YOUR GOAL:
Reproduce the data below verbatim from the line containing "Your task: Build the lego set" through its final line, and produce nothing more.

DATA EXCERPT:
§

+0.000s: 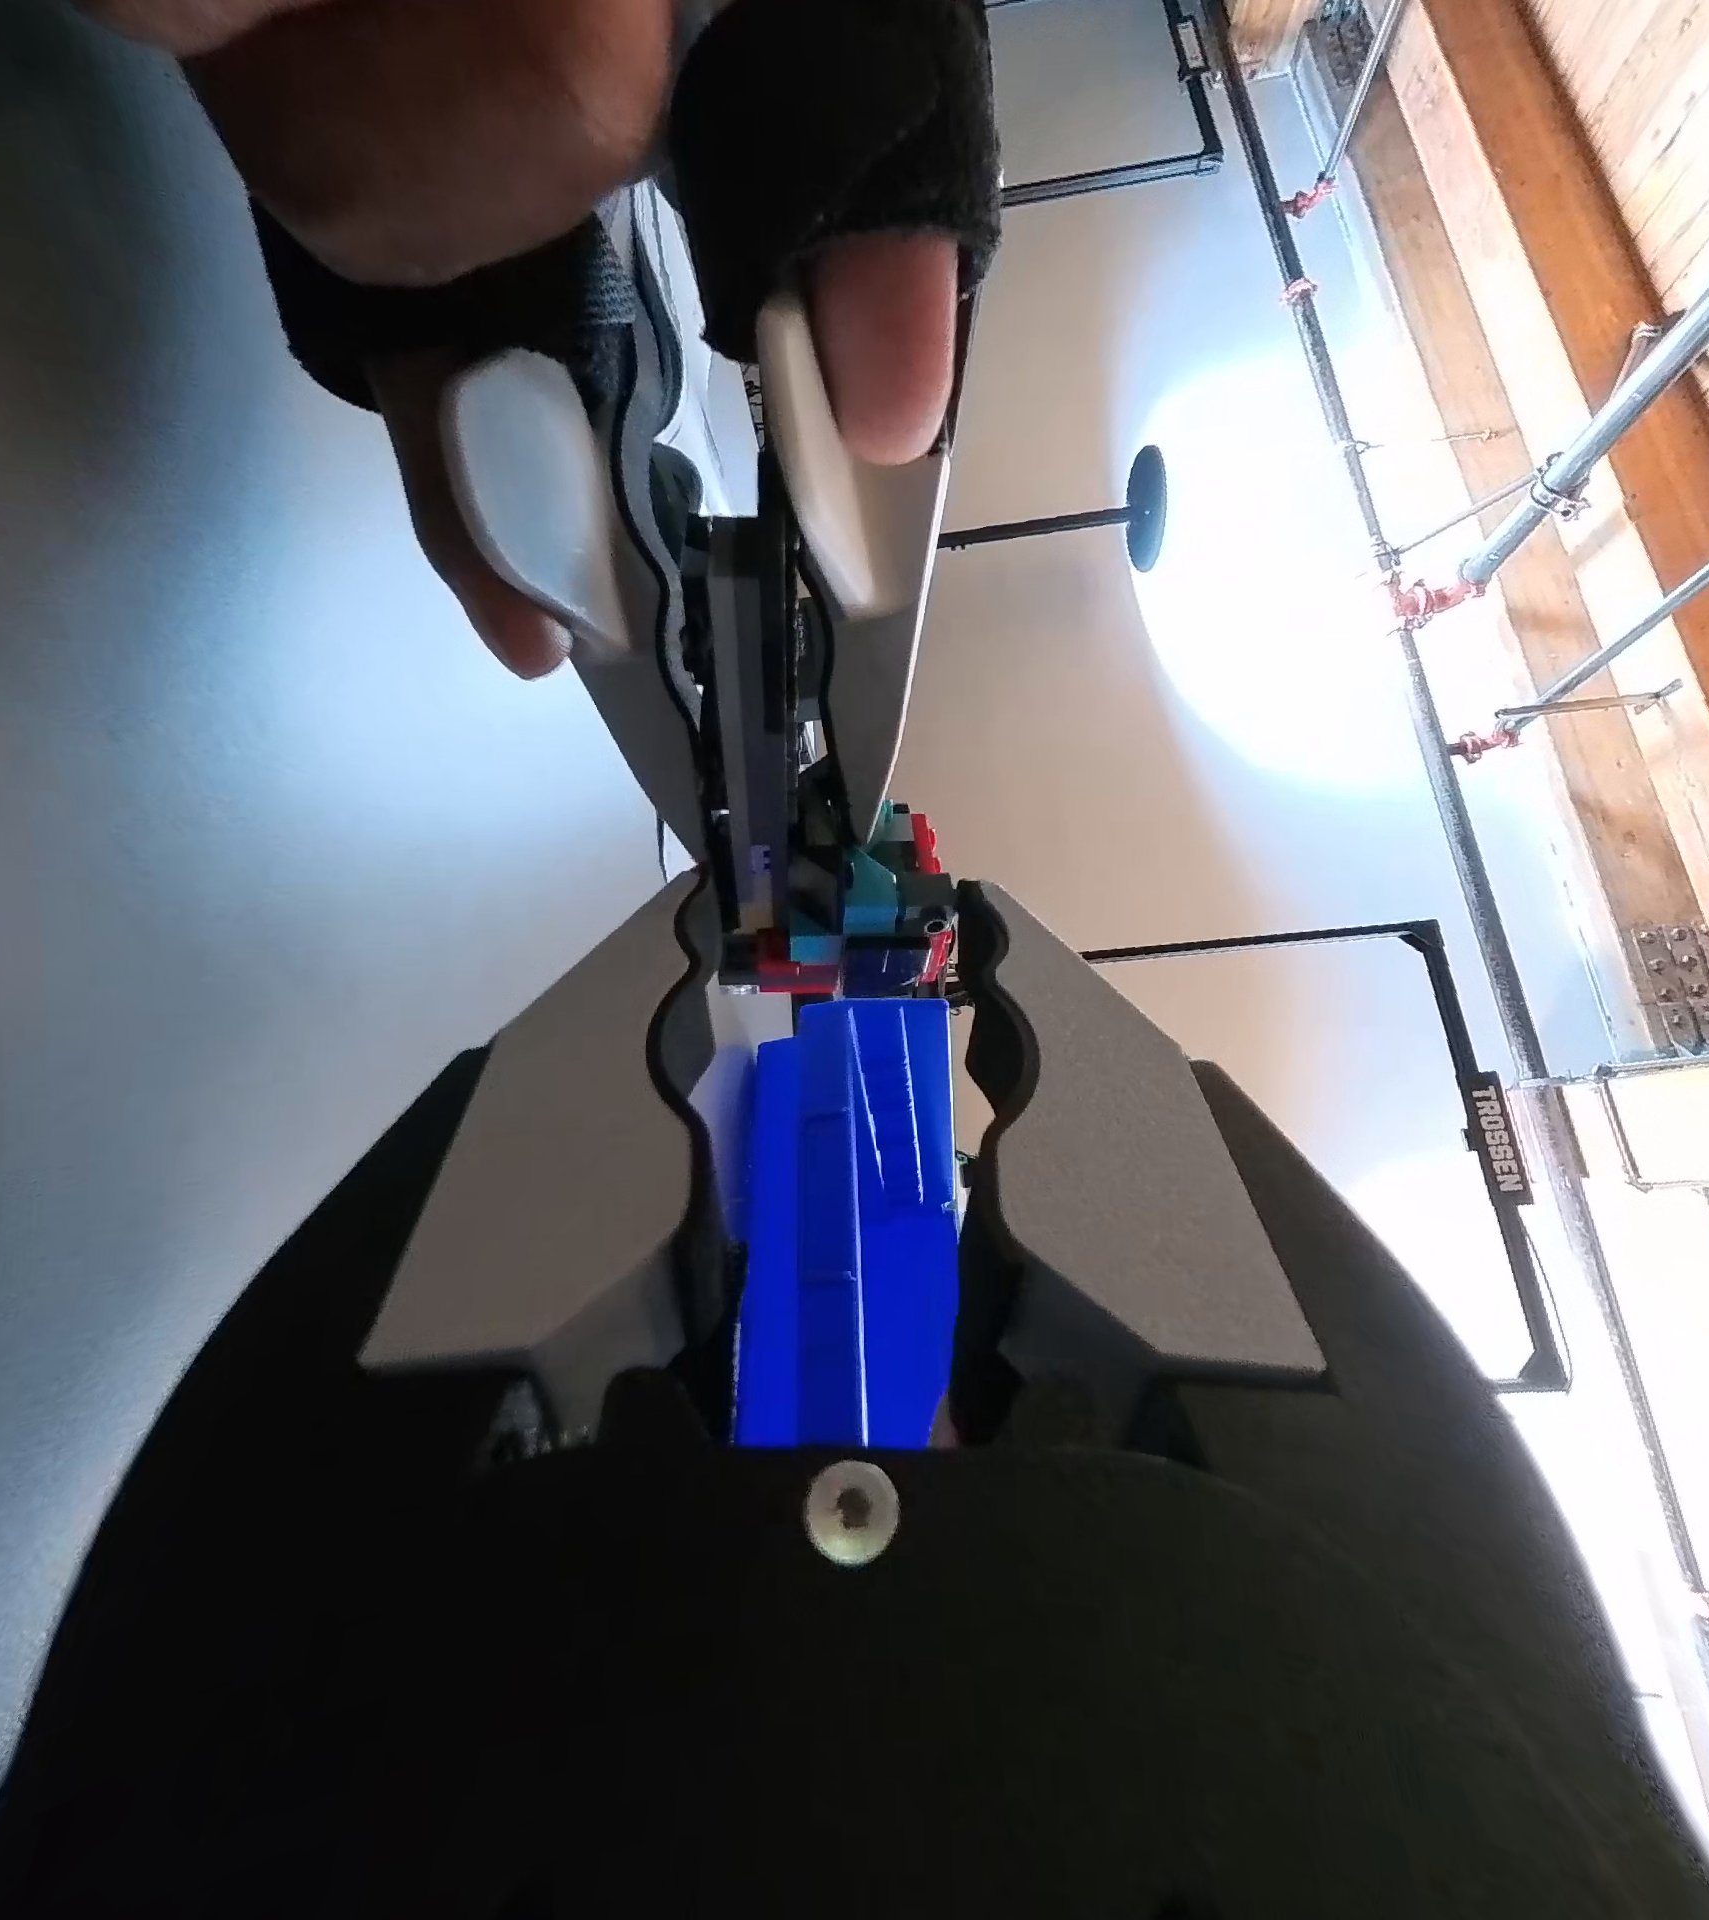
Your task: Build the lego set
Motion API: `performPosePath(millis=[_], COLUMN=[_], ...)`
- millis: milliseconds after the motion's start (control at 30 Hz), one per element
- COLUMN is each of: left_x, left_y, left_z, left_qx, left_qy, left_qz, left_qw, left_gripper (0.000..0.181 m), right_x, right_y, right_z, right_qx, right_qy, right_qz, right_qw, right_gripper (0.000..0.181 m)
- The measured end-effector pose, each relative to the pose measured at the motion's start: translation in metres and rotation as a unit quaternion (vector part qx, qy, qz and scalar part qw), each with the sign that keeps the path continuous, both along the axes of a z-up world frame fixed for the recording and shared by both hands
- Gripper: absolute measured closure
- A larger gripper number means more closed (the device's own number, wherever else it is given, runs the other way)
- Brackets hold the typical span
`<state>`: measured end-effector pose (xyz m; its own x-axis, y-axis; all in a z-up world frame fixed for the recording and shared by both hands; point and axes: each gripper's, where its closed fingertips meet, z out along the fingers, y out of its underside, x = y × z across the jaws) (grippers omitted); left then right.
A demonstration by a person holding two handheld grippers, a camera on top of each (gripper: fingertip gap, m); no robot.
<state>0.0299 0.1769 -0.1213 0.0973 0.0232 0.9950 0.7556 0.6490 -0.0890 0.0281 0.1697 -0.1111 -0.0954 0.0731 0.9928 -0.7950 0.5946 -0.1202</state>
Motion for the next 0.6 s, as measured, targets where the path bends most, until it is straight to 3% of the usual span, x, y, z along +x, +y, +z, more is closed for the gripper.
performPosePath(millis=[600], left_x=[-0.0003], left_y=[-0.0003], left_z=[-0.0022], left_qx=[-0.002], left_qy=[-0.005], left_qz=[-0.001], left_qw=[1.000], left_gripper=[0.157], right_x=[-0.0007], right_y=[-0.0007], right_z=[-0.0018], right_qx=[0.016], right_qy=[0.009], right_qz=[-0.004], right_qw=[1.000], right_gripper=[0.137])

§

REPLY:
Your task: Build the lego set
Motion API: `performPosePath(millis=[_], COLUMN=[_], ...)`
- millis: milliseconds after the motion's start (control at 30 Hz), one per element
- COLUMN is each of: left_x, left_y, left_z, left_qx, left_qy, left_qz, left_qw, left_gripper (0.000..0.181 m), right_x, right_y, right_z, right_qx, right_qy, right_qz, right_qw, right_gripper (0.000..0.181 m)
- The measured end-effector pose, each relative to the pose measured at the motion's start: translation in metres and rotation as a unit quaternion (vector part qx, qy, qz and scalar part qw), each with the sign that keeps the path continuous, both along the axes of a z-up world frame fixed for the recording and shared by both hands
- Gripper: absolute measured closure
- A larger gripper number means more closed (the device's own number, wherever else it is given, runs the other way)
- Brackets hold the typical span
`<state>`: measured end-effector pose (xyz m; its own x-axis, y-axis; all in a z-up world frame fixed for the recording and shared by both hands; point and axes: each gripper's, where its closed fingertips meet, z out along the fingers, y out of its underside, x = y × z across the jaws) (grippers omitted); left then right.
A demonstration by a person holding two handheld grippers, a camera on top of each (gripper: fingertip gap, m); no robot.
<state>0.0299 0.1769 -0.1213 0.0973 0.0232 0.9950 0.7556 0.6490 -0.0890 0.0281 0.1697 -0.1111 -0.0954 0.0731 0.9928 -0.7950 0.5946 -0.1202</state>
Motion for the next 0.6 s, as measured, targets where the path bends most, until it is straight to 3% of the usual span, x, y, z along +x, +y, +z, more is closed for the gripper.
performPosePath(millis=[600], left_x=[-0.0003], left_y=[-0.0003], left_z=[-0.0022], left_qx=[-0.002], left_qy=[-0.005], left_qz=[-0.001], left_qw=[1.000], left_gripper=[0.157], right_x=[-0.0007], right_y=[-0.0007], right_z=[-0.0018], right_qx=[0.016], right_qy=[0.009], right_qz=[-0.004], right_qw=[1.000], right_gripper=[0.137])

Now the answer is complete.